DATA PROVIDED
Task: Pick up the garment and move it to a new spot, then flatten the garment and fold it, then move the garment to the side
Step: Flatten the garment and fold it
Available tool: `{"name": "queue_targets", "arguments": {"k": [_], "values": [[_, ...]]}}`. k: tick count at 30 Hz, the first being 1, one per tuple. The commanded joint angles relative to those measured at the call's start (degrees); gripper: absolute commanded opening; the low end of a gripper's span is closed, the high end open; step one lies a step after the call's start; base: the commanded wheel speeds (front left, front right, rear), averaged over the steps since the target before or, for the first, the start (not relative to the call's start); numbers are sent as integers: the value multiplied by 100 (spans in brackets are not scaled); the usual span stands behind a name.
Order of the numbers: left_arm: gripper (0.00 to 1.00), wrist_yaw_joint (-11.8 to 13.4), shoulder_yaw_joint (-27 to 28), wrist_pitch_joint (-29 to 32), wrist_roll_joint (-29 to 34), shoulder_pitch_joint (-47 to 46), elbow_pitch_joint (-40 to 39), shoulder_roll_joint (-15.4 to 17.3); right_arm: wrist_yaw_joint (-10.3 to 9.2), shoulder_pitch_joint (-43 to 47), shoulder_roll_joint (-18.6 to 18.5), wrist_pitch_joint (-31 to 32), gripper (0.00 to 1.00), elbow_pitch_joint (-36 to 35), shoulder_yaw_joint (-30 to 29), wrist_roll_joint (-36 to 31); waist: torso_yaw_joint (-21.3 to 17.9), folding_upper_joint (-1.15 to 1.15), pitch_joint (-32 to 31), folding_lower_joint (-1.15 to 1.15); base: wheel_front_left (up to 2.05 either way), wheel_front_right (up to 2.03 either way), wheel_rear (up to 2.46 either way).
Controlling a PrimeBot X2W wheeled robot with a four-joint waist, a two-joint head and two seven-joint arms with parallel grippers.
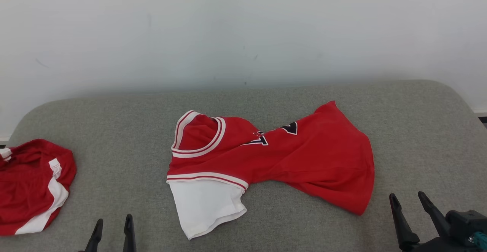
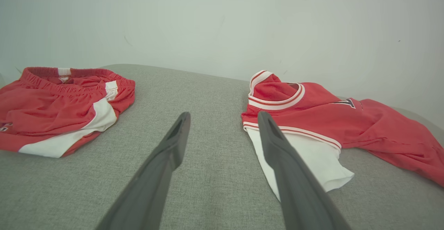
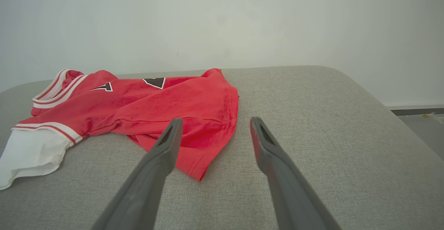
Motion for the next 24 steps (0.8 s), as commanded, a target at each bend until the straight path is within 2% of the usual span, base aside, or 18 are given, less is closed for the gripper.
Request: {"name": "queue_targets", "arguments": {"k": [1,17,24], "values": [[100,11,-1,0,-20,22,8,11,5,-30,1,-29,100,6,7,57,3,0,3,0,0,0,0],[100,22,-53,37,-143,-49,-30,-9,6,-207,9,31,100,84,-15,172,10,0,69,0,0,0,0],[100,-158,-450,762,-311,-240,94,-145,6,-613,-28,984,100,188,-293,304,-6,0,174,0,0,0,0]]}}
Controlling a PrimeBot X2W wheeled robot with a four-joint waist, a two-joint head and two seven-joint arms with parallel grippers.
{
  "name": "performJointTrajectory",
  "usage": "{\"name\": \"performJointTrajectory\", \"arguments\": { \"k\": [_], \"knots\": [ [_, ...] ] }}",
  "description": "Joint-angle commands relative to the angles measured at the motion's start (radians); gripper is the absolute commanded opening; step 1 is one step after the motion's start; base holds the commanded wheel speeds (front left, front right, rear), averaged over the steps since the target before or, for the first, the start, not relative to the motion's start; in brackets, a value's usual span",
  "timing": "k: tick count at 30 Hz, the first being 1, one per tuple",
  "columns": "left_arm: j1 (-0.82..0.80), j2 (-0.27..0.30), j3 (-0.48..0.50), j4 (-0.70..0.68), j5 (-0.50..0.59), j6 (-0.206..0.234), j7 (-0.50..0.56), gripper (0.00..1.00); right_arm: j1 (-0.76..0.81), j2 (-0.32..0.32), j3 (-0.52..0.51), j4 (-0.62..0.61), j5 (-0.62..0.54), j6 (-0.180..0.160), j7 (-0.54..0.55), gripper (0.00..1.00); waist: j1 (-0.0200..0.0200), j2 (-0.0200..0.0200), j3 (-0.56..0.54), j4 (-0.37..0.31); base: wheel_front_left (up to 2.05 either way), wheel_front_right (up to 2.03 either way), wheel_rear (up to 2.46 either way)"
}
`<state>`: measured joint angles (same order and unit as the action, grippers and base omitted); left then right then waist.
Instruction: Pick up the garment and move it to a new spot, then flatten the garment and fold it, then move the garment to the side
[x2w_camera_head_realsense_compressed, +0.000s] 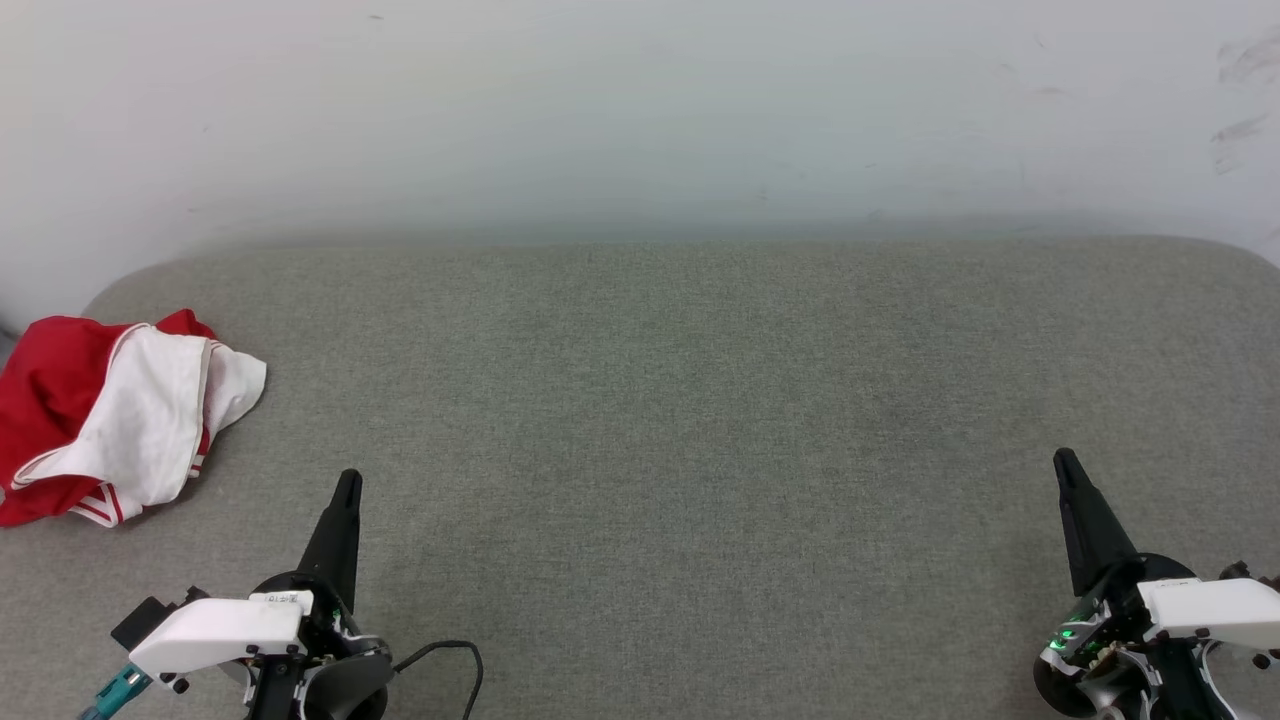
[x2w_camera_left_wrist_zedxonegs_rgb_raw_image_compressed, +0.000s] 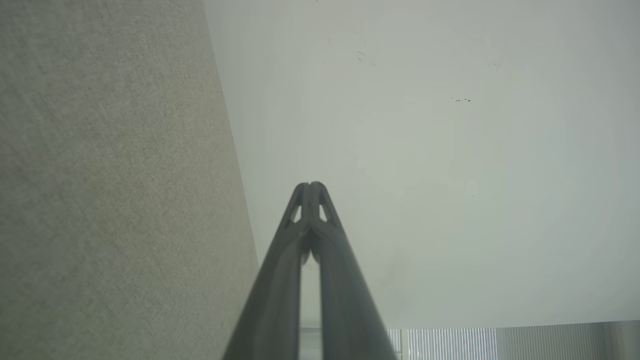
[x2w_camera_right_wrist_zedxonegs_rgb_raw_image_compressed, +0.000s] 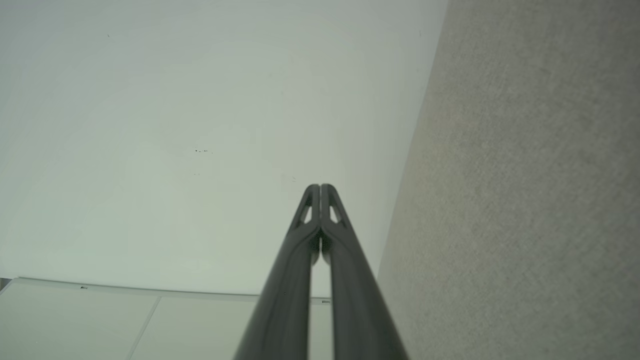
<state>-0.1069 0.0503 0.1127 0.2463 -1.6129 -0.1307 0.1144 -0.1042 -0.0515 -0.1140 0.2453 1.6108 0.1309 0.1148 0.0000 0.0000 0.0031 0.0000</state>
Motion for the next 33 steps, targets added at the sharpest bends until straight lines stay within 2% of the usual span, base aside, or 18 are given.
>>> {"name": "performJointTrajectory", "arguments": {
  "k": [1, 33],
  "knots": [
    [-0.007, 0.0, 0.003, -0.003, 0.004, -0.002, 0.0, 0.0, -0.015, 0.005, 0.001, 0.0, 0.0, -0.001, -0.002, 0.0, 0.0, 0.0, 0.0, 0.0, 0.0, 0.0, 0.0],
    [-0.007, 0.0, 0.003, -0.003, 0.004, -0.002, 0.0, 0.0, -0.015, 0.005, 0.001, 0.0, 0.0, -0.001, -0.002, 0.0, 0.0, 0.0, 0.0, 0.0, 0.0, 0.0, 0.0]
  ]
}}
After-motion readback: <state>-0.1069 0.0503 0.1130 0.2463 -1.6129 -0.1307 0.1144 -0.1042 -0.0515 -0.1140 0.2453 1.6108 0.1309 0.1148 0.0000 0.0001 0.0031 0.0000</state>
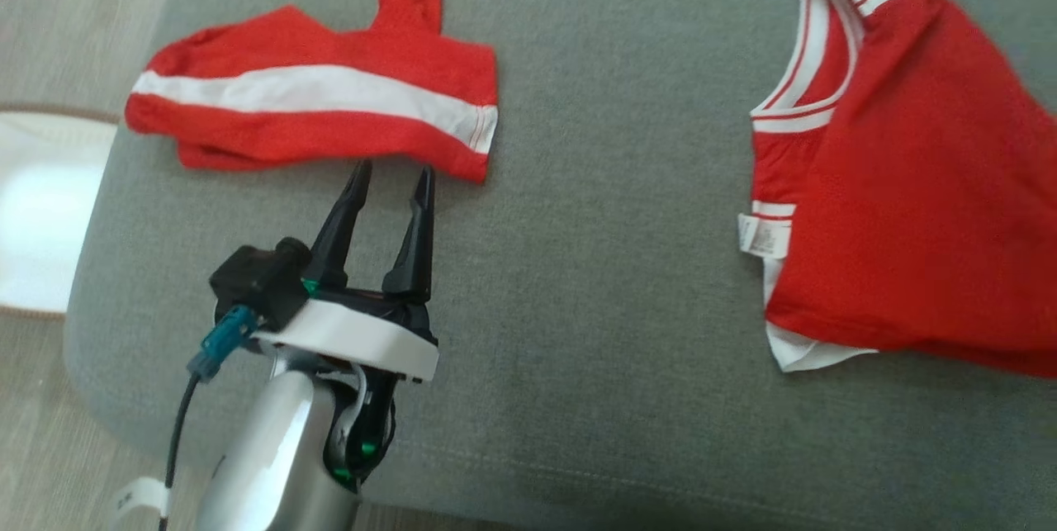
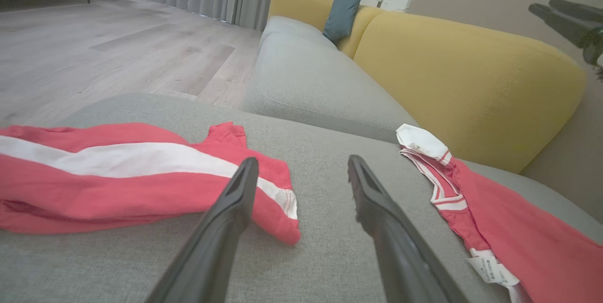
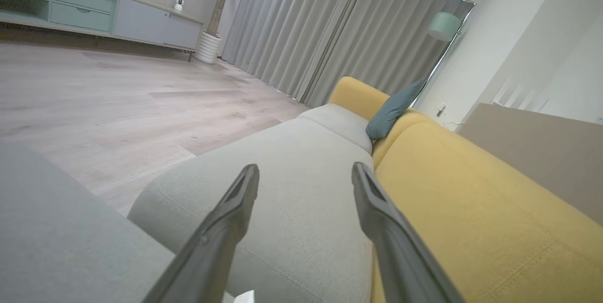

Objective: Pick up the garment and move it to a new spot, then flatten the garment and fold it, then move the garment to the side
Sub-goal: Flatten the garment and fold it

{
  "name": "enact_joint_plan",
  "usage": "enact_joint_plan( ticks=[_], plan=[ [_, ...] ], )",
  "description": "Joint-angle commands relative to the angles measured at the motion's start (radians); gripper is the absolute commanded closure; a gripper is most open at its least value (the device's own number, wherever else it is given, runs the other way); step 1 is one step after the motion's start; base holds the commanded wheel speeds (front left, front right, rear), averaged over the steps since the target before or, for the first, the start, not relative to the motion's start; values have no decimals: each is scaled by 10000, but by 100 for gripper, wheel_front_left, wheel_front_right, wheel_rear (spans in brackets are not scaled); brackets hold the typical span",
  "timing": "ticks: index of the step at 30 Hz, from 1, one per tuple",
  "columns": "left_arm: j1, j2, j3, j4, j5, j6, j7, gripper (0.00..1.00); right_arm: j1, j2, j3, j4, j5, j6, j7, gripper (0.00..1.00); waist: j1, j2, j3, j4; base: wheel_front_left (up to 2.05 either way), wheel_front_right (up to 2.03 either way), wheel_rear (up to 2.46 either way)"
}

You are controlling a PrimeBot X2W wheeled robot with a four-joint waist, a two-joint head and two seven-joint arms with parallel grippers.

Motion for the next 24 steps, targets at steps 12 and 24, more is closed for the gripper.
enact_joint_plan(
  ticks=[12,24],
  plan=[
    [660,62,747,-395,268,210,-122,0,4244,1600,-890,-3122,423,65,-463,0,0,0,-1805,-1005,0,0,0],
    [1439,62,772,-466,293,291,-122,0,9835,3533,-2588,-6285,-882,65,-340,0,0,0,-2561,-1654,0,0,0]
  ],
)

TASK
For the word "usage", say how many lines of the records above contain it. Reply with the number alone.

SOLUTION FOR THIS EXERCISE
2